- The Washington Times - Wednesday, October 18, 2006

After mentioning last week that the Washington Suburban Sanitary Commission’s nearby Rocky Gorge reservoir was so low that boat ramps were closed to anglers, with the WSSC public information office suggesting that a body could carry a car-topper to the water’s edge and launch it, it wasn’t long before Shirley Huffman of Clarksville, Md., was in touch.

“I have been fishing there for over 40 years, and I’m quite upset by the way the water levels have been handled in recent years. There never seems to be any rhyme or reason [to] the water levels,” she wrote. “It is either real, real high or so low you can’t put a boat in. This was not the case for many, many years that we fished there. My husband, son and I bought a license this year ($30 each), only to find out Triadelphia was closed due to dam repairs, but they hoped it would open later in the year, which hasn’t happened. Now there is very low water in Rocky Gorge, and they have now locked the gates at Brown’s Bridge and Scott’s Cove. If you want to put in a car top boat you would have to carry it a distance longer than a football field.”

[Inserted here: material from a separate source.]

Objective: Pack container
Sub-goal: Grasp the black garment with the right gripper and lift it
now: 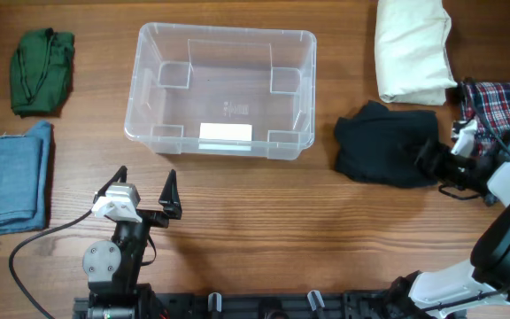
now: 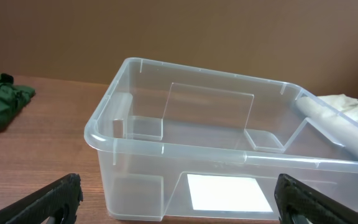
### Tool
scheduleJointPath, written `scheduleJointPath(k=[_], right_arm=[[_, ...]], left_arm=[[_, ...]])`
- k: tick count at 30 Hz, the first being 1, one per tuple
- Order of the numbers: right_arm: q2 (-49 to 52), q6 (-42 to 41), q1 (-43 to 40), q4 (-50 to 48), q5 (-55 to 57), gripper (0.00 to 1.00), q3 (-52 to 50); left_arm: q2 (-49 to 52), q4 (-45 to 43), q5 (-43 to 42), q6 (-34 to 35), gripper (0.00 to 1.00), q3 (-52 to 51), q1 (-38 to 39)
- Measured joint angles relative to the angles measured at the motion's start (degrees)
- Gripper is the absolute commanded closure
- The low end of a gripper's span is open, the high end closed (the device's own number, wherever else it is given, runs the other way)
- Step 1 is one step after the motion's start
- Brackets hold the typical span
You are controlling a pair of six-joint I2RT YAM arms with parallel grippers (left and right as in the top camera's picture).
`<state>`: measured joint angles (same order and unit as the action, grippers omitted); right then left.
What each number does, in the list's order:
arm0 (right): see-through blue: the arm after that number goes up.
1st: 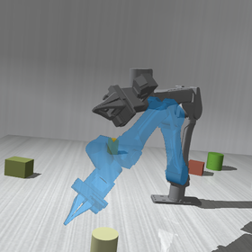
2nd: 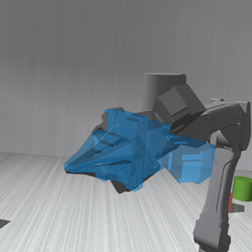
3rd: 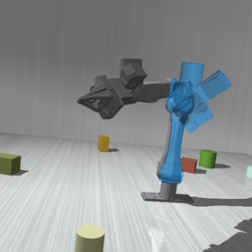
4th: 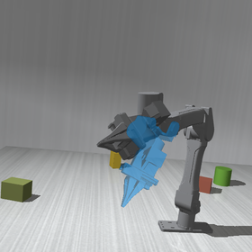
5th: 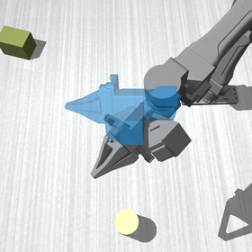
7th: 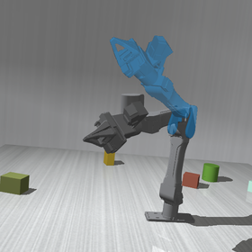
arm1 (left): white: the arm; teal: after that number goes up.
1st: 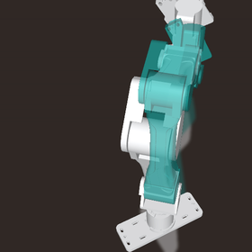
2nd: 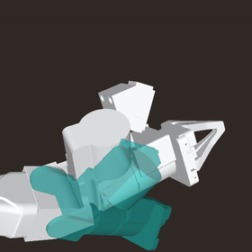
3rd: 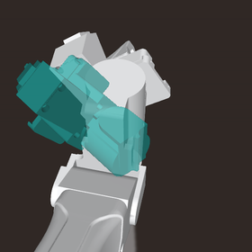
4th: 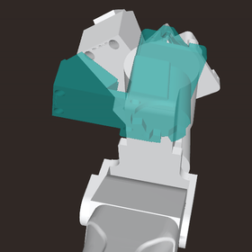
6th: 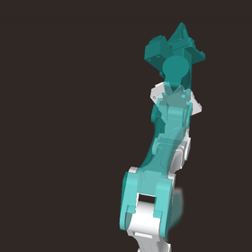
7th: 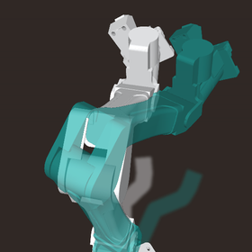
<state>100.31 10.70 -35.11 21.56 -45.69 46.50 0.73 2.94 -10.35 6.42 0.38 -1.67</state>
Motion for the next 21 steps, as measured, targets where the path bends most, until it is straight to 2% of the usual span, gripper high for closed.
scheduleJointPath(k=[1, 2, 5, 7, 9, 10, 21], right_arm=[[0.0, 0.1, 0.4, 0.0, -0.1, 0.51, -0.1], [0.1, 0.2, 0.8, 0.0, -0.2, 0.58, -0.3], [0.3, 0.0, 1.2, -0.4, -0.8, 0.64, -0.3], [0.3, 0.0, 1.2, -0.7, -0.9, 0.75, -0.3], [0.4, -0.5, 1.2, -0.9, -1.0, 0.92, -0.3], [0.4, -0.5, 1.2, -0.9, -1.2, 0.96, -0.3], [0.3, -1.7, 1.2, -0.6, -3.9, 0.96, -0.3]], left_arm=[[0.0, 0.0, 0.0, 0.0, 0.0, 0.0, 0.0], [0.0, 0.0, 0.0, 0.0, 0.0, 0.0, 0.0], [0.0, 0.0, 0.0, 0.0, 0.0, 0.0, 0.0], [0.0, 0.0, 0.0, 0.0, 0.0, 0.0, 0.0], [0.0, 0.0, 0.0, 0.0, 0.0, 0.0, 0.0], [0.0, 0.0, 0.0, 0.0, 0.0, 0.0, 0.0], [0.0, 0.0, 0.0, 0.0, 0.0, 0.0, 0.0]])
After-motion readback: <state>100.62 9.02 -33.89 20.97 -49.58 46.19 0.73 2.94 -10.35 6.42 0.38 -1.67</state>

Huffman also said she and her son talked to a WSSC official at Brighton Dam.

“He assured me that it was possible to put in at the Supplee Landing [at Rocky Gorge] and that the boat would only need to be carried about 20 feet. When we got there they had a wire across the top of the ramp which made the carrying distance about 120 feet and the last 40 feet were through lots of mud.

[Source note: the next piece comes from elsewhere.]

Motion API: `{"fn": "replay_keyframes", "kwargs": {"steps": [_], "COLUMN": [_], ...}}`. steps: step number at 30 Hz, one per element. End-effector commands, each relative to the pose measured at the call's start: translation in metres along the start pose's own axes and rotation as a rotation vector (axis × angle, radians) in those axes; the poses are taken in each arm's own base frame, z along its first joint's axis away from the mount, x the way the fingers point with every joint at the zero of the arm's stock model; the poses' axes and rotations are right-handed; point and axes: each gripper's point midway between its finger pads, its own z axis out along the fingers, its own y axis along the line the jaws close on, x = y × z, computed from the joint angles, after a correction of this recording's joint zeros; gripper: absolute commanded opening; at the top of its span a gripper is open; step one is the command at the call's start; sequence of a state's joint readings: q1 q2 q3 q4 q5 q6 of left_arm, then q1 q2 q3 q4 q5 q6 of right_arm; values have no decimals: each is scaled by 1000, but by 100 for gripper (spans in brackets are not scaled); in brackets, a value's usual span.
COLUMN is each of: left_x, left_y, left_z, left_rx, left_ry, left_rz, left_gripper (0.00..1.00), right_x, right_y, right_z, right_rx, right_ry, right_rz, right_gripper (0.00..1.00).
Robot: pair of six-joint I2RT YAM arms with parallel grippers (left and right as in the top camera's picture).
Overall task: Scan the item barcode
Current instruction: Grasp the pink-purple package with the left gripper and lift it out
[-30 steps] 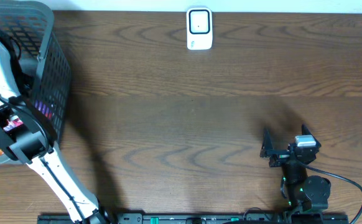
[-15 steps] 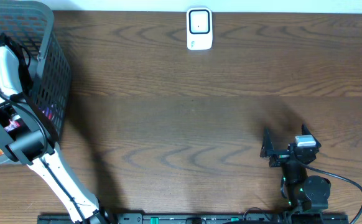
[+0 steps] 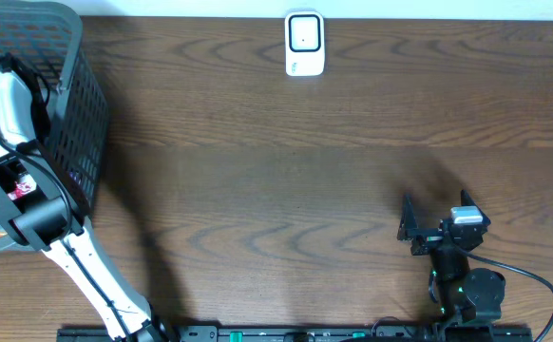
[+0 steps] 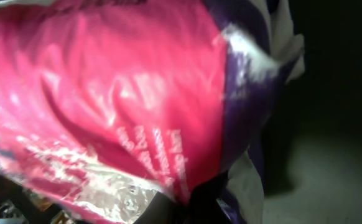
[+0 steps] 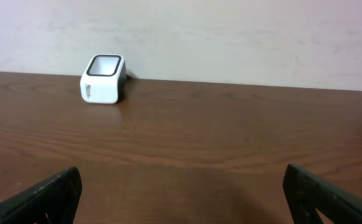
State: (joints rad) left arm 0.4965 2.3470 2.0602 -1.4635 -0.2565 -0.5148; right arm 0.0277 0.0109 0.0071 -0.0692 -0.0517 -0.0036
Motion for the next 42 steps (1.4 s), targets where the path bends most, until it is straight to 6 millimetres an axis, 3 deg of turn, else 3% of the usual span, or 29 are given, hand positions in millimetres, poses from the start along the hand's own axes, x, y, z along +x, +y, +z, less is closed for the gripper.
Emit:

“I held up the wire and my son drove our truck under it down to the end of the concrete ramp and we dragged and carried boat, motor, two batteries, tackle boxes, rods and reels, boat seats, ice chest and several other items through the mud. It’s amazing what we will do to go fishing. Of course we had to repeat the above when we came in.”

Huffman said the fishing wasn’t all that great, but it beat working. Besides, she saw a bald eagle and other wildlife.

Local reservoirs, of course, are meant only to provide water. However, in the case of a number of them, state fisheries departments stocked the impoundments and reservoir managers eventually allowed some fishing — perhaps with some trepidation.

It’s not just the WSSC whose primary concerns must be water shortages and supplying the necessary liquid — certainly not fishing. Some reservoir managers even tell fishing fanatics that they’re not welcome. Just ask anyone who used to fish in Virginia’s Lake Manassas and now isn’t allowed to wet a line there anymore.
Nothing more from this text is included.